Just Clowning Around

These are my resident clown fish, just several of MANY species I will cover in future days. These three are Clown Anemonefish otherwise known as Amphiprion ocellaris. These three are very personable and very territorial. Since I only have one anemone and it's a short tentacle variety, these clowns have taken to the corals. The corals don't seem to mind much. The clowns are fed every Monday, Wednesday and Friday along with the other fish in the tank. I feed them frozen brine shrimp or misys shrimp and they will eat out of your hand rather easily. Last year one of them actually laid eggs on a piece of live rock, none of them survived though I found it very exciting to watch their antics guarding the nest from the other fish and crustacea in the tank.
The second image here shows a Maroon Clownfish or Premnas biaculeatus. Its is rather dark in color, almost black. The other clowns do not like this one at all and will gang up to keep him away from food and their corals. This little guy stands up for himself though and does rather well for a fish 1 against 3. He is also rather personable and enjoys a little attention now and then when the others are not watching.
Also seen here below him is a small bubble coral (short tentacle type) know as Plerogyra sinuosa. I try to keep easy to care for corals that only need light to sustain them. The short tentacle version is much more "fish friendly" than the long tentacle types.
Most clownfish are very easy to take care of and very personable. I recommend them for anyone who is just starting out with a saltwater tank. Stocking several of them at the same time is the best course so they can establish their territories at the same time. The antics and personalities are sure to reward any enthusiast with endless hours of fun.

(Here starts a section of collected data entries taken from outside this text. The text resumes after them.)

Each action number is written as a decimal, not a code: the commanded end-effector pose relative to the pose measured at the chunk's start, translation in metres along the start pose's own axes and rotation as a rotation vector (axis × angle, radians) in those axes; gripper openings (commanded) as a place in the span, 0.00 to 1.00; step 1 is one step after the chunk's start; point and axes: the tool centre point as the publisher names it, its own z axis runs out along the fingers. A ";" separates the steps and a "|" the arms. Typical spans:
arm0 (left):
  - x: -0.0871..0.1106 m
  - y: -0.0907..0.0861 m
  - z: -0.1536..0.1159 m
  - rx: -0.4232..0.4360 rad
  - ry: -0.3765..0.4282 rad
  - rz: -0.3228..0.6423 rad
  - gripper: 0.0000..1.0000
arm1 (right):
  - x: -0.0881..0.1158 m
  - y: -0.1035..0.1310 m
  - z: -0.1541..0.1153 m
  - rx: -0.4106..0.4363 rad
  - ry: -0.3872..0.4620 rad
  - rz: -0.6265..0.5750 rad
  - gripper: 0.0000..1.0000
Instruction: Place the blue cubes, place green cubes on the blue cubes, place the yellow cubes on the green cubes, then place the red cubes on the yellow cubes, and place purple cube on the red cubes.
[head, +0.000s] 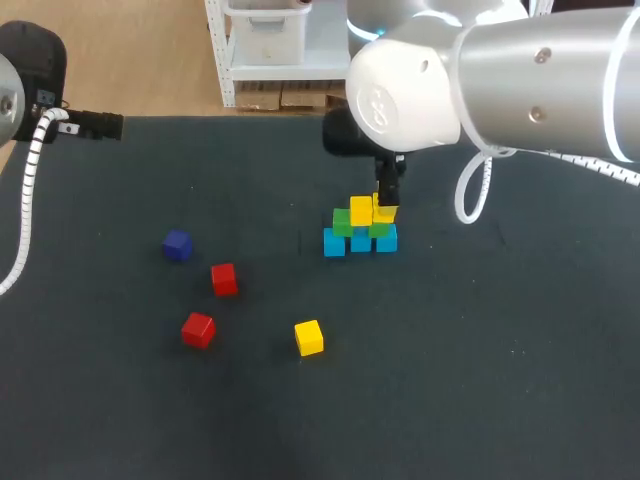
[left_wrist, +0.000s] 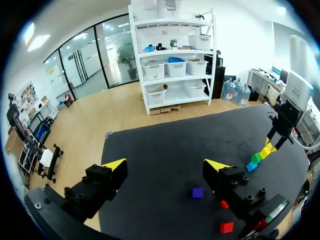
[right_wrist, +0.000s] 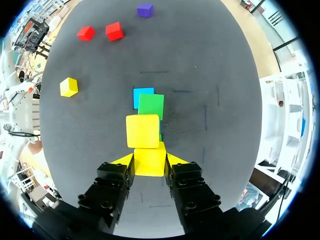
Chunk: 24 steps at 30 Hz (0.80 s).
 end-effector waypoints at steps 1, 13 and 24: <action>-0.001 0.002 0.000 0.008 0.002 0.002 1.00 | 0.001 0.001 0.000 0.002 -0.002 -0.005 0.05; -0.001 0.002 0.000 0.008 0.002 0.002 1.00 | 0.007 0.001 -0.001 0.002 -0.018 -0.026 0.00; -0.001 0.002 0.000 0.008 0.002 0.002 1.00 | 0.002 0.004 -0.003 0.016 -0.017 -0.066 0.00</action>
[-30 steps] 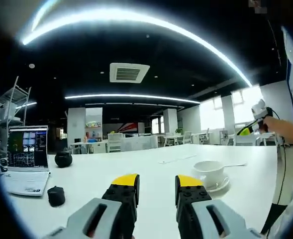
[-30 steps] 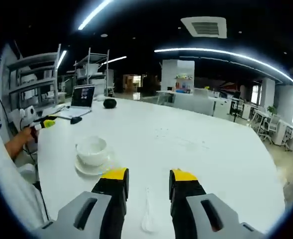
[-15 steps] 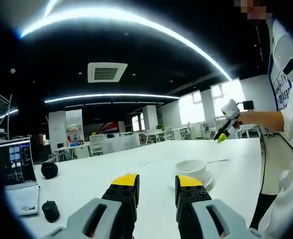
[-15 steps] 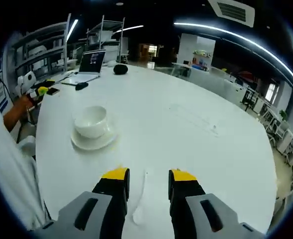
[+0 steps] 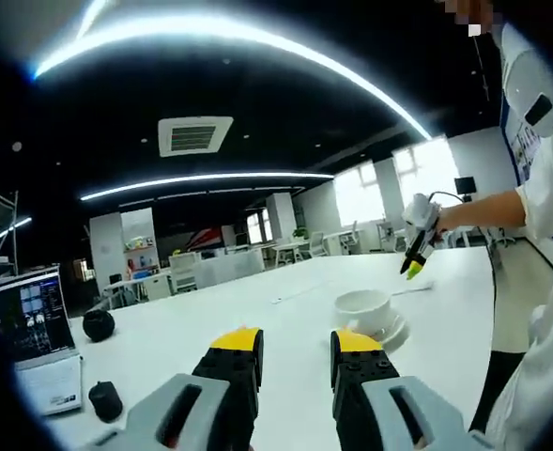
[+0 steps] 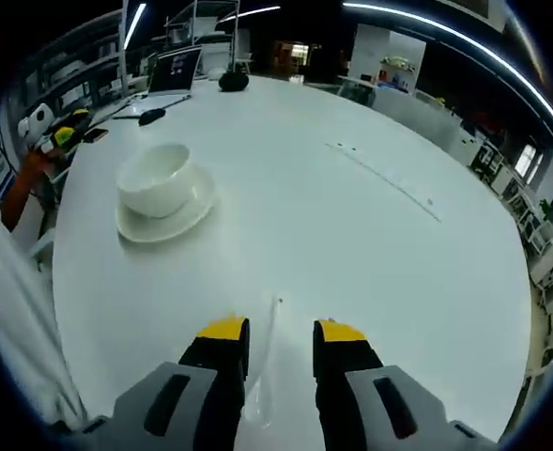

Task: Tidy tabletop coffee trays, cups and spoons，present forward

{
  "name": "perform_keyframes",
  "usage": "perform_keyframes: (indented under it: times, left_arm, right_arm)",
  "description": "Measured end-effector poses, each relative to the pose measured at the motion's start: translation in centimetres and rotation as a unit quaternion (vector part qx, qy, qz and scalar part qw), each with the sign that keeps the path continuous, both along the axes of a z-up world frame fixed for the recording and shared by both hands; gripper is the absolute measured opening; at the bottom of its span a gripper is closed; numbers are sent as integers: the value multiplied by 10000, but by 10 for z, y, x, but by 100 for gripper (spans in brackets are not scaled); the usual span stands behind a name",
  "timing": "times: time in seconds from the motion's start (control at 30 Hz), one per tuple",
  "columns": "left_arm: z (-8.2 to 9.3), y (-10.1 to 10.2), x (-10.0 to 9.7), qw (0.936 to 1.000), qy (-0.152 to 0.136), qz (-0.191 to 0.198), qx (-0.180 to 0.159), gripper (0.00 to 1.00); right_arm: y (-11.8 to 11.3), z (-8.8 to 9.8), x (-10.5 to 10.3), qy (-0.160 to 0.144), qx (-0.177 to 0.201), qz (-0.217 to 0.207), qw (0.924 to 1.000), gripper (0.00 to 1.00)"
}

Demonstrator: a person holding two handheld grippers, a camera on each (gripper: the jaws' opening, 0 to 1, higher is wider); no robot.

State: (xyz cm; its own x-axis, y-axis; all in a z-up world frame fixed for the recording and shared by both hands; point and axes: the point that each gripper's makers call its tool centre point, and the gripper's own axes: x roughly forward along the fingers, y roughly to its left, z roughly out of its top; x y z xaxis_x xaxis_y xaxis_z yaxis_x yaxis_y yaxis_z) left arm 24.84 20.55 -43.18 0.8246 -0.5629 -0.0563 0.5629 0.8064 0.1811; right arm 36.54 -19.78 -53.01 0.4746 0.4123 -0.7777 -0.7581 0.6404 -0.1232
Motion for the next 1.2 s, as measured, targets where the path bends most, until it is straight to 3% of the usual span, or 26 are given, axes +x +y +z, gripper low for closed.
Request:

Wednesday, January 23, 2008

Pumping Water Around

Ok it's been more than a few days...The salt mixture was a little anemic and so I had to slowly increase the salt concentration to get it to 1.023. To get out the dirty water from the aquariums, I graduated from 5 gallon buckets to a Python No Spill Clean and Fill. They are actually on SALE right now at Drs Foster and Smith. Though they have good prices every day, this SALE makes this a no brainer purchase.

The Python is connected to the bathroom sink faucet in place of the aerator. With the valve in one position and the water turned on, the water will be sucked out of the aquarium and directly into the sink. It takes about 15 minutes to pump out 30 gallons of water and vac the entire substrate. You can do this with both fresh and saltwater tanks. Man does it save your back from hauling 5 gallon buckets of water around. That's 12 bucket trips saved with a 30 gallon water change!!!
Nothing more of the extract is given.